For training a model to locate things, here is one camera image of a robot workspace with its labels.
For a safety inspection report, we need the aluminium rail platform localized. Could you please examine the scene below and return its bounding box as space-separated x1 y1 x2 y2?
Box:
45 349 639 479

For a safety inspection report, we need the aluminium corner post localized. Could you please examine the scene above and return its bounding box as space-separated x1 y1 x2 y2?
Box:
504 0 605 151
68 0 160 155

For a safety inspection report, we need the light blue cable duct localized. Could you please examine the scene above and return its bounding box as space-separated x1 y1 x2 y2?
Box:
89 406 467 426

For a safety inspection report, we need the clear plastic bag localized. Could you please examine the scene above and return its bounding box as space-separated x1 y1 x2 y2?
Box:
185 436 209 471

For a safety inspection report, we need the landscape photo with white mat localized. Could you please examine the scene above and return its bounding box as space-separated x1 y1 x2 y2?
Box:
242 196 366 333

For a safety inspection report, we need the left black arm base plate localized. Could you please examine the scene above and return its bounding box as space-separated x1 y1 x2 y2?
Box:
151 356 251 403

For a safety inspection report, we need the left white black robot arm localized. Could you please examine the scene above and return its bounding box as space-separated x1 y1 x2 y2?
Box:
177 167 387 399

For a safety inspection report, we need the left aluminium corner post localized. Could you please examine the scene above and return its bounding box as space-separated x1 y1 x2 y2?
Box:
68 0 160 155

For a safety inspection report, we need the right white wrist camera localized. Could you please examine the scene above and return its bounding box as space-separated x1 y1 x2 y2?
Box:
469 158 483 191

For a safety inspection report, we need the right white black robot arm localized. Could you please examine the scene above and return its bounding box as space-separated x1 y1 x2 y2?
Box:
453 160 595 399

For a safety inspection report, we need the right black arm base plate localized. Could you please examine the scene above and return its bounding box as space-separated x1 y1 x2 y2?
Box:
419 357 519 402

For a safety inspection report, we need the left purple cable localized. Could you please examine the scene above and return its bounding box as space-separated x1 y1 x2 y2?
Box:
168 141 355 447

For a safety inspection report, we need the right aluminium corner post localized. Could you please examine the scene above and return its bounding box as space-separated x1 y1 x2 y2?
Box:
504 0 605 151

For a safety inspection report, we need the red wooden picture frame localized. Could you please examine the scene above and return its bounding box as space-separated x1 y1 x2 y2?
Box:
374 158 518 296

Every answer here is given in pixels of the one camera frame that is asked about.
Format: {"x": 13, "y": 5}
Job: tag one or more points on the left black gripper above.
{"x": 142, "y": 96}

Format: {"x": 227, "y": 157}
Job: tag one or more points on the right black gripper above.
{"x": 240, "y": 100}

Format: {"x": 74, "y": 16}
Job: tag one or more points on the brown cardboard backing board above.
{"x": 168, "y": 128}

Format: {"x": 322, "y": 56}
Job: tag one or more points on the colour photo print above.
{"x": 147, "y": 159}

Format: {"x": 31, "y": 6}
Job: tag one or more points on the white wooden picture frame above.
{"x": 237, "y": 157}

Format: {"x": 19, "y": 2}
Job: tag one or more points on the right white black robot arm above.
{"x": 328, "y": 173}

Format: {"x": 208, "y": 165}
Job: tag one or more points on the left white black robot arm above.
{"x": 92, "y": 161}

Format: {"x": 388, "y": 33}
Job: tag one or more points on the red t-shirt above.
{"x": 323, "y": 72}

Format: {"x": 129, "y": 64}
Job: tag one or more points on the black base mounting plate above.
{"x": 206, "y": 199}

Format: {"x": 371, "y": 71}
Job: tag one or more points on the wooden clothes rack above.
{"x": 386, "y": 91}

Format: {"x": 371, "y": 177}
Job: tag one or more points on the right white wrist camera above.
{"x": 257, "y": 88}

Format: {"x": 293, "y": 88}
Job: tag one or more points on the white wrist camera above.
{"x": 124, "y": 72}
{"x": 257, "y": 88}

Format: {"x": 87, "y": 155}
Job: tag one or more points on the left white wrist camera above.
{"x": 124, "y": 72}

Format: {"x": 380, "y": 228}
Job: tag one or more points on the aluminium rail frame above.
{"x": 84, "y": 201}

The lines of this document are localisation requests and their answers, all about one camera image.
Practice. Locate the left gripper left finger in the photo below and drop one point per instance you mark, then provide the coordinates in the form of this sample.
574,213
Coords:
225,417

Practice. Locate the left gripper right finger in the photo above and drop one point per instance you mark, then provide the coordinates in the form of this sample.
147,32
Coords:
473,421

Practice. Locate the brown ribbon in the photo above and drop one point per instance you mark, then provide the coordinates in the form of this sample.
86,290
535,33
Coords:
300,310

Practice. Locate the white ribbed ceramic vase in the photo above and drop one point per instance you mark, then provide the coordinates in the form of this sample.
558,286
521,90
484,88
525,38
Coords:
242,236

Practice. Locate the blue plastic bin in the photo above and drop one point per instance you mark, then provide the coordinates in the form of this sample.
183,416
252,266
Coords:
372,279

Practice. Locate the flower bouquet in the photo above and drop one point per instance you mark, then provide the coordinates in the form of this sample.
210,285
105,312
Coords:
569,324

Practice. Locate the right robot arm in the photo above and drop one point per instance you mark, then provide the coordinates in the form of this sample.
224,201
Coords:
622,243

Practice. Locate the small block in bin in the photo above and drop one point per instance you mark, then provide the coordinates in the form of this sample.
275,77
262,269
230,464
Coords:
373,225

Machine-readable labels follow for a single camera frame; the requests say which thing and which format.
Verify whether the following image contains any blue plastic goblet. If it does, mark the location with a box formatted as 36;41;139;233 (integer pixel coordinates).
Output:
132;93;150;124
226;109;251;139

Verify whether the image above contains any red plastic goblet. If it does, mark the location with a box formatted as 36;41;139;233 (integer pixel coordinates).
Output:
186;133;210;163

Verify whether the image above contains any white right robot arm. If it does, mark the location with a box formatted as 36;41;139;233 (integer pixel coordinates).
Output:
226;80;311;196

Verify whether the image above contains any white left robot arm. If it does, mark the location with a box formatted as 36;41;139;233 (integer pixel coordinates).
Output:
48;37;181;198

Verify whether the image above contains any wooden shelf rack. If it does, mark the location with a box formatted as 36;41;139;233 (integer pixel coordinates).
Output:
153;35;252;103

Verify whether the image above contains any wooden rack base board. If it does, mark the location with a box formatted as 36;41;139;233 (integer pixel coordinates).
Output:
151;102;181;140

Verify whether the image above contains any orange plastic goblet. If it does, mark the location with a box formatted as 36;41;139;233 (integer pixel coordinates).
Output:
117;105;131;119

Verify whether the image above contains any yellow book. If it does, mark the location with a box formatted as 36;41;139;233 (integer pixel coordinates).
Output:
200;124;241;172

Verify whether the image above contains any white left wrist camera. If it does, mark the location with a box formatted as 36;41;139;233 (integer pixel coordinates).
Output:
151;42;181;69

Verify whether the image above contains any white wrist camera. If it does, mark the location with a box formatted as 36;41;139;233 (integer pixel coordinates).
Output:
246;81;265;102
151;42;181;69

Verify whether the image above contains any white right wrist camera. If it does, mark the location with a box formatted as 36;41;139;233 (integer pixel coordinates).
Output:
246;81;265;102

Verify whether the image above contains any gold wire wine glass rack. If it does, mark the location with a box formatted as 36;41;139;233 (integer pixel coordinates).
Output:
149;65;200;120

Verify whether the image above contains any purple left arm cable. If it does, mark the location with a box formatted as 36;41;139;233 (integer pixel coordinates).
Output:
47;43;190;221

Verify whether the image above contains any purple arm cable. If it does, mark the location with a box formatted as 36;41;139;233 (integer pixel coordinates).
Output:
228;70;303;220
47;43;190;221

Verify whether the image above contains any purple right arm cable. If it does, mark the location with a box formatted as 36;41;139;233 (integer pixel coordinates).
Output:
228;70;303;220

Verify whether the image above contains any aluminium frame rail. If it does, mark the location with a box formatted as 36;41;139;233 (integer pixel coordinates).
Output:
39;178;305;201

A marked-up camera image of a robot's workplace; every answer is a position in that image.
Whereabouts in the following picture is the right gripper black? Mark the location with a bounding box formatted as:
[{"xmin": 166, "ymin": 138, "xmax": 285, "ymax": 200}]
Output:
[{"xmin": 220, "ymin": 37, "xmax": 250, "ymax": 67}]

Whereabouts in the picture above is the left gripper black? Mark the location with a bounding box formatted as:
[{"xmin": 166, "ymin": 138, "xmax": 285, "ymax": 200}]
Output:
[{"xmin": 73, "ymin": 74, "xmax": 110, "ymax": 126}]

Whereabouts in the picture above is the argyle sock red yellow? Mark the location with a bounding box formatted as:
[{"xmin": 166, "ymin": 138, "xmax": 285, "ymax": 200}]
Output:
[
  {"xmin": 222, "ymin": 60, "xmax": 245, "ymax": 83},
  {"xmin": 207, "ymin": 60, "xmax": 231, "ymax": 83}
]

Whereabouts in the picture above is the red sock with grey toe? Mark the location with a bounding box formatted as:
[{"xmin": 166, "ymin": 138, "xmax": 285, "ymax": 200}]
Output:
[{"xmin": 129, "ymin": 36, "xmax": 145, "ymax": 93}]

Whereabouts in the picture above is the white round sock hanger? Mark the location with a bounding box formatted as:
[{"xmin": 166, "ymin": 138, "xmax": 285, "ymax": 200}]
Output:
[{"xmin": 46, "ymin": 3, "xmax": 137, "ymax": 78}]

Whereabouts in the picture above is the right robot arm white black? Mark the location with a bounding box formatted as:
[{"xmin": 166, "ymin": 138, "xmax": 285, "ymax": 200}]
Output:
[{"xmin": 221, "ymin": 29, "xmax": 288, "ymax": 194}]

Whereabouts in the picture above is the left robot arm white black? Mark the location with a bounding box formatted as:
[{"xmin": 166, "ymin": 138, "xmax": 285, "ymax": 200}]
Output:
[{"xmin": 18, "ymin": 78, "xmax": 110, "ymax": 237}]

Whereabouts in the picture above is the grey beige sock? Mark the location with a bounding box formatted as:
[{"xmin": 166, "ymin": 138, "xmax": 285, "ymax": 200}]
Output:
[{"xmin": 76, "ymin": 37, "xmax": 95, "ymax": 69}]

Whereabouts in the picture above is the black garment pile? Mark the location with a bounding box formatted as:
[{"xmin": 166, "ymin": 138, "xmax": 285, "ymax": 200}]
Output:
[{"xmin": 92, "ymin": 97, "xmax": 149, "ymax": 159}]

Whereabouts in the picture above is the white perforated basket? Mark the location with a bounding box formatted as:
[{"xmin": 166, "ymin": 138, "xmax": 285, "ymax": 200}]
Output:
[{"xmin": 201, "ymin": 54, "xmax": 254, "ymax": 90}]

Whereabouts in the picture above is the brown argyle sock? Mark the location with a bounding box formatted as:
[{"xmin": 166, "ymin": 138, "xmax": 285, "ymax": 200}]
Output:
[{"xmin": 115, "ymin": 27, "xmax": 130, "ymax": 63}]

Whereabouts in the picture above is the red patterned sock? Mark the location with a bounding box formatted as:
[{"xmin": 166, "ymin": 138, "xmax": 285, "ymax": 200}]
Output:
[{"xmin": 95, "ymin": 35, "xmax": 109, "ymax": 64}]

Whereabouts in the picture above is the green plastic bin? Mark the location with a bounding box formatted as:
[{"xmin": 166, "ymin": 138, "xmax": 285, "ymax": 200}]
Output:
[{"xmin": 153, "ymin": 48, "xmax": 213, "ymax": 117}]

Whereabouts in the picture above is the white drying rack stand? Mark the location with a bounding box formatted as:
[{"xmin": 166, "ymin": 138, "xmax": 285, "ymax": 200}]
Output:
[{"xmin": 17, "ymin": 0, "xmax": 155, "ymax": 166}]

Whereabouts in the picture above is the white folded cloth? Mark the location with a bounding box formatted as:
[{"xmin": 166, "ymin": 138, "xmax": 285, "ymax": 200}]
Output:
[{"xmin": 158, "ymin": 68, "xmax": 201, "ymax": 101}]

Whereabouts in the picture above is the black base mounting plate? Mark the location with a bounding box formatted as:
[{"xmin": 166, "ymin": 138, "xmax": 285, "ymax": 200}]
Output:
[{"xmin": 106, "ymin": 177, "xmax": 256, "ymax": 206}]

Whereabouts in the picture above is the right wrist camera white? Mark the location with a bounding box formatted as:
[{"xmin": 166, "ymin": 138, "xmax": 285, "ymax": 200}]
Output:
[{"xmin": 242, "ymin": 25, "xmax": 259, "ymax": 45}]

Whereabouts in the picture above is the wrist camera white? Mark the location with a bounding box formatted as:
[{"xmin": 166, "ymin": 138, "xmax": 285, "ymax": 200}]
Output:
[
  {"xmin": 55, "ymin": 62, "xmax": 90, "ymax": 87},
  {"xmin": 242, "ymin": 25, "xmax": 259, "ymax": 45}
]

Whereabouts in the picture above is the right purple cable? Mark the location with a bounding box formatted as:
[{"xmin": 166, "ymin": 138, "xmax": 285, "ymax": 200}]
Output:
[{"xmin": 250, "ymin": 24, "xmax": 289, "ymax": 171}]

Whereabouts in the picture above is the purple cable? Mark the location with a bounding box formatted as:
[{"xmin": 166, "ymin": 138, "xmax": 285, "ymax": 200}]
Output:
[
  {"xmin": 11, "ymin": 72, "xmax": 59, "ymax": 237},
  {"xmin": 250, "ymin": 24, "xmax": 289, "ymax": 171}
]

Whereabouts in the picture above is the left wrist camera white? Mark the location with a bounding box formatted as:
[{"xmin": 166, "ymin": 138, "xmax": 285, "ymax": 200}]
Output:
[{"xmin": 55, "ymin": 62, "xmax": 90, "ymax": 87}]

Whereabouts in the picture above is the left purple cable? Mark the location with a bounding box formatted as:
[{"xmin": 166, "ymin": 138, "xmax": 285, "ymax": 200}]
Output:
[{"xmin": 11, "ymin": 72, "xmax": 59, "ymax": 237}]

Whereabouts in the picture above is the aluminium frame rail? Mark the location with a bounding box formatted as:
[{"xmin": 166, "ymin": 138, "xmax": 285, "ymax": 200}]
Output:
※ ※ ※
**WHAT YOU NEED TO DO:** Could you reproduce, exactly, every line above from the line with "Verify whether the image above contains any white right robot" to the line with "Verify whether the image above contains any white left robot", and no other line? Both ends count.

**REPLY:**
Verify whether the image above contains any white right robot arm. If it does, mark the location with a box formatted as 36;41;139;233 (integer pixel coordinates).
Output:
226;80;311;196

Verify whether the image above contains any white left robot arm. If it does, mark the location with a box formatted as 36;41;139;233 (integer pixel coordinates).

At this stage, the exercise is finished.